A palavra lar carrega um peso simbólico que vai muito além da arquitetura que o abriga. É um conceito que se desdobra entre o acolhimento e a prisão, entre o conforto e a dor, entre o lugar que habitamos e aquele que nos habita. Em seu novo documentário, Lar, Leandro Wenceslau — também responsável por Bolha e Enquanto Ainda é Tempo — mergulha nesse território afetivo com uma sensibilidade rara, explorando as múltiplas camadas de significado que envolvem o ato de amar, cuidar e pertencer. O filme não se propõe apenas a mostrar o cotidiano de famílias diversas; ele busca, sobretudo, compreender o que nos mantém unidos quando tudo ao redor tenta nos fragmentar.
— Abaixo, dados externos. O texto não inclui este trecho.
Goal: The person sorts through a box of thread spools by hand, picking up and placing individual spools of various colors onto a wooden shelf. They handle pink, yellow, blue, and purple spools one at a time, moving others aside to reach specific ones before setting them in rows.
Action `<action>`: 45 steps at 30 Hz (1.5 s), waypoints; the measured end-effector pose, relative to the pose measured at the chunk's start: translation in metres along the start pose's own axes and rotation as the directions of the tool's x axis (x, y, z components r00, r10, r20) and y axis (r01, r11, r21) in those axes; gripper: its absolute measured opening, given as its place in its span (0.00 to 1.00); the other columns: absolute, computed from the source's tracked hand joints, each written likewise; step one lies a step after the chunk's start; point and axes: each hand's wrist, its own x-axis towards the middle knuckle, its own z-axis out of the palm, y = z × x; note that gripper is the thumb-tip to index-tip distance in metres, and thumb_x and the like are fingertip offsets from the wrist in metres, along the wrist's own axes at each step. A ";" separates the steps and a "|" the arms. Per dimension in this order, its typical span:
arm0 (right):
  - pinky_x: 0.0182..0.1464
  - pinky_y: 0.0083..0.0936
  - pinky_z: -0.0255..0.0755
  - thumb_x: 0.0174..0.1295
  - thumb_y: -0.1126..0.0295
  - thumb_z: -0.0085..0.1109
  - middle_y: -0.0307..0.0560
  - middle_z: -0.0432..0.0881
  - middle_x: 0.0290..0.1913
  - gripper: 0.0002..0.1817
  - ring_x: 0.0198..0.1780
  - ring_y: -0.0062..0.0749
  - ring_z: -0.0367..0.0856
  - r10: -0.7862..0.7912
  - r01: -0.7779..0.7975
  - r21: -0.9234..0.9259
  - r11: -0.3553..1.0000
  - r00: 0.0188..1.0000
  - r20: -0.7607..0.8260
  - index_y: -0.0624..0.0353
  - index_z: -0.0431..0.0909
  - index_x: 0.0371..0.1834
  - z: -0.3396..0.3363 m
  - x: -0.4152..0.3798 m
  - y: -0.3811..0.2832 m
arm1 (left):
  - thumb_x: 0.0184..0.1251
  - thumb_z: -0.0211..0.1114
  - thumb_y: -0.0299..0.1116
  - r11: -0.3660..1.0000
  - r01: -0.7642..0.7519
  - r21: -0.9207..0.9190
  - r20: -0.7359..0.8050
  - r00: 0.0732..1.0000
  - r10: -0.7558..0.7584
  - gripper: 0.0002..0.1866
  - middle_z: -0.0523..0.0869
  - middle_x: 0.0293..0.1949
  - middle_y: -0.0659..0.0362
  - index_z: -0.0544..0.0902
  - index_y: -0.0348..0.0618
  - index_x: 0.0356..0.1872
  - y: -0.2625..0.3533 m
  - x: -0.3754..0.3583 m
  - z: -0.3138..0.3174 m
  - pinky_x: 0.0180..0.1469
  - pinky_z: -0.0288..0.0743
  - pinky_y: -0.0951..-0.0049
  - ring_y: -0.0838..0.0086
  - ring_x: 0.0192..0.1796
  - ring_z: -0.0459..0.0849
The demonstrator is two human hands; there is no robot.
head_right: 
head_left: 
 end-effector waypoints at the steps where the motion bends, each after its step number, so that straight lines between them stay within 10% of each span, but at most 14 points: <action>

A partir do olhar dos filhos e filhas de três famílias LGBTIAPN+, Wenceslau constrói um mosaico delicado e sincero de experiências que desafiam o modelo tradicional de estrutura familiar. Em vez de um retrato idealizado, o diretor opta por mostrar as fissuras, os momentos de dúvida e as cicatrizes abertas pelo preconceito — e é justamente aí que o filme se torna mais potente. A naturalidade com que essas famílias compartilham suas histórias confere ao documentário uma autenticidade emocional que ultrapassa o discurso político e alcança o humano. São histórias de amor e resistência, narradas com a simplicidade do cotidiano, mas com a força simbólica de quem luta diariamente por reconhecimento e legitimidade.
Em paralelo a essas narrativas, Leandro Wenceslau entrelaça sua própria jornada pessoal, revisitando lembranças de infância e as dores silenciosas de quem cresceu à margem do que se considerava “normal”. Esse gesto de exposição transforma o filme em algo mais íntimo — quase uma carta aberta sobre a busca por pertencimento. Há algo profundamente terapêutico no modo como o diretor se coloca diante da câmera, não como narrador onisciente, mas como parte integrante de um universo que ele também tenta compreender. Essa fusão entre o coletivo e o pessoal confere ao documentário uma estrutura fluida, emocionalmente densa e poeticamente sincera.
Lar é, acima de tudo, um filme sobre a redefinição de fronteiras — entre o público e o privado, entre o individual e o comunitário. O conceito de família, aqui, não é rígido; é vivo, pulsante e em constante transformação. A câmera de Wenceslau observa com ternura, sem interferir, permitindo que os gestos e olhares falem mais do que as palavras. Em cada cena, há uma tentativa de compreender o que sustenta um lar quando o amor precisa enfrentar o preconceito, as leis e o tempo. O documentário convida o espectador a refletir sobre suas próprias noções de casa e pertencimento, transformando o íntimo em universal.
Ainda que o filme alcance momentos de profunda emoção, sua estrutura se alonga um pouco além do necessário. Do meio para o final, Lar perde parte de sua força inicial, repetindo algumas ideias que já haviam sido exploradas com sutileza. Talvez um formato de curta-metragem potencializasse sua essência, condensando a intensidade emocional sem comprometer o impacto. No entanto, esse pequeno deslize estrutural não diminui a relevância da obra, que se mantém firme em sua proposta de provocar reflexão e empatia.
Em um cenário cinematográfico ainda carente de representações autênticas das famílias LGBTIAPN+, Lar surge como um documentário necessário. Sua força reside na sensibilidade do olhar e na honestidade com que trata temas tão íntimos. É um filme que não oferece respostas, mas sim perguntas — e talvez seja justamente isso que o torna tão essencial. Porque, no fim das contas, o verdadeiro lar é aquele que acolhe nossas dúvidas, cicatrizes e afetos. E o cinema de Leandro Wenceslau, com sua delicadeza e profundidade, nos lembra que é possível transformar até a dor em poesia.
Distribuído pela Embaúba Filmes, Lar tem estreia marcada para o dia 13 de novembro nos cinemas.
BOM
Lar é, acima de tudo, um filme sobre a redefinição de fronteiras — entre o público e o privado, entre o individual e o comunitário. O conceito de família, aqui, não é rígido; é vivo, pulsante e em constante transformação.